His most cited work include:

• TCP westwood: Bandwidth estimation for enhanced transport over wireless links (851 citations)
• TCP westwood: end-to-end congestion control for wired/wireless networks (393 citations)
• Co-operative downloading in vehicular ad-hoc wireless networks (288 citations)

What are the main themes of his work throughout his whole career to date?

His primary areas of study are Computer network, TCP Westwood, TCP acceleration, Real-time computing and Zeta-TCP. He focuses mostly in the field of Computer network, narrowing it down to matters related to Wireless network and, in some cases, Wireless ad hoc network and Testbed.
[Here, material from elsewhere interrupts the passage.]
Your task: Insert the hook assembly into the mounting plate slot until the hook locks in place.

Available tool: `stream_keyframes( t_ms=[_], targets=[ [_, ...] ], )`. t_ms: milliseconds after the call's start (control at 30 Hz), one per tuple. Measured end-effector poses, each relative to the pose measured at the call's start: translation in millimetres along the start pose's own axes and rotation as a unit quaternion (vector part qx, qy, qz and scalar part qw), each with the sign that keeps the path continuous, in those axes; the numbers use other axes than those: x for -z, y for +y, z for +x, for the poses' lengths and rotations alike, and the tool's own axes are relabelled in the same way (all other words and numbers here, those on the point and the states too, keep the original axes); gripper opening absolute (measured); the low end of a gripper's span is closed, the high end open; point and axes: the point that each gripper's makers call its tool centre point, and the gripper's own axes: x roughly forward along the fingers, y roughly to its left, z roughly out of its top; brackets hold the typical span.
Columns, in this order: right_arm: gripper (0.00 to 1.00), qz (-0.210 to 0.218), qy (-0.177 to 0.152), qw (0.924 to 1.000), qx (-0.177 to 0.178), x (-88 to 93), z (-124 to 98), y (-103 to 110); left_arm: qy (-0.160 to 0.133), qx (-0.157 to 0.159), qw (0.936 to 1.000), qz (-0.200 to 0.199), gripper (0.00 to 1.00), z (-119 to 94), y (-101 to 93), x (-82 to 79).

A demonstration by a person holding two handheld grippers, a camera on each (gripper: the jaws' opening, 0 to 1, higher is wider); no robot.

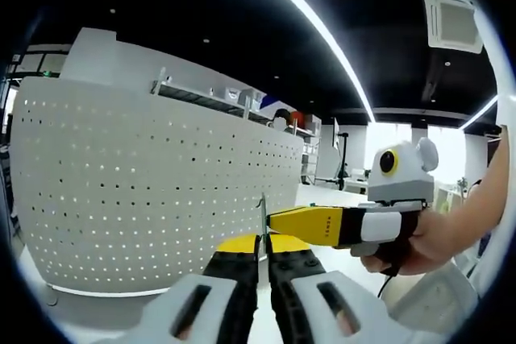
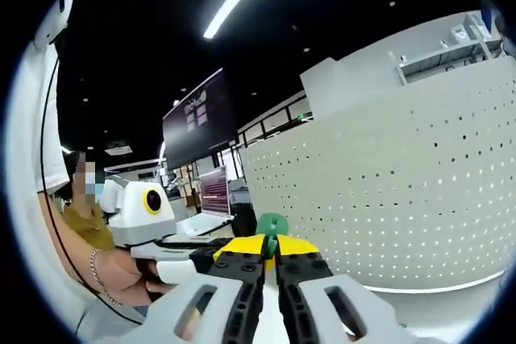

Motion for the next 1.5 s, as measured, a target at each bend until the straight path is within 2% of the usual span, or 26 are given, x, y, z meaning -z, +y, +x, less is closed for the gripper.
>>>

His TCP Westwood research includes themes of Bandwidth, Router and Congestion window.

His research investigates the link between TCP acceleration and topics such as TCP global synchronization that cross with problems in Goodput. M. Y. Sanadidi works on Zeta-TCP which deals in particular with Compound TCP. As a part of the same scientific family, M. Y. Sanadidi mostly works in the field of H-TCP, focusing on HSTCP and, on occasion, BIC TCP.

He most often published in these fields:

• Computer network (82.29%)
• TCP Westwood (36.46%)
• TCP acceleration (32.29%)

What were the highlights of his more recent work (between 2008-2015)?

• Computer network (82.29%)
• Vehicular ad hoc network (9.38%)
• Distributed computing (14.58%)

In recent papers he was focusing on the following fields of study:

Computer network, Vehicular ad hoc network, Distributed computing, Wireless ad hoc network and Policy-based routing are his primary areas of study. His study in TCP tuning, TCP acceleration, Zeta-TCP, TCP global synchronization and Flooding is carried out as part of his Computer network studies. His TCP tuning research incorporates elements of TCP Friendly Rate Control and Linear network coding.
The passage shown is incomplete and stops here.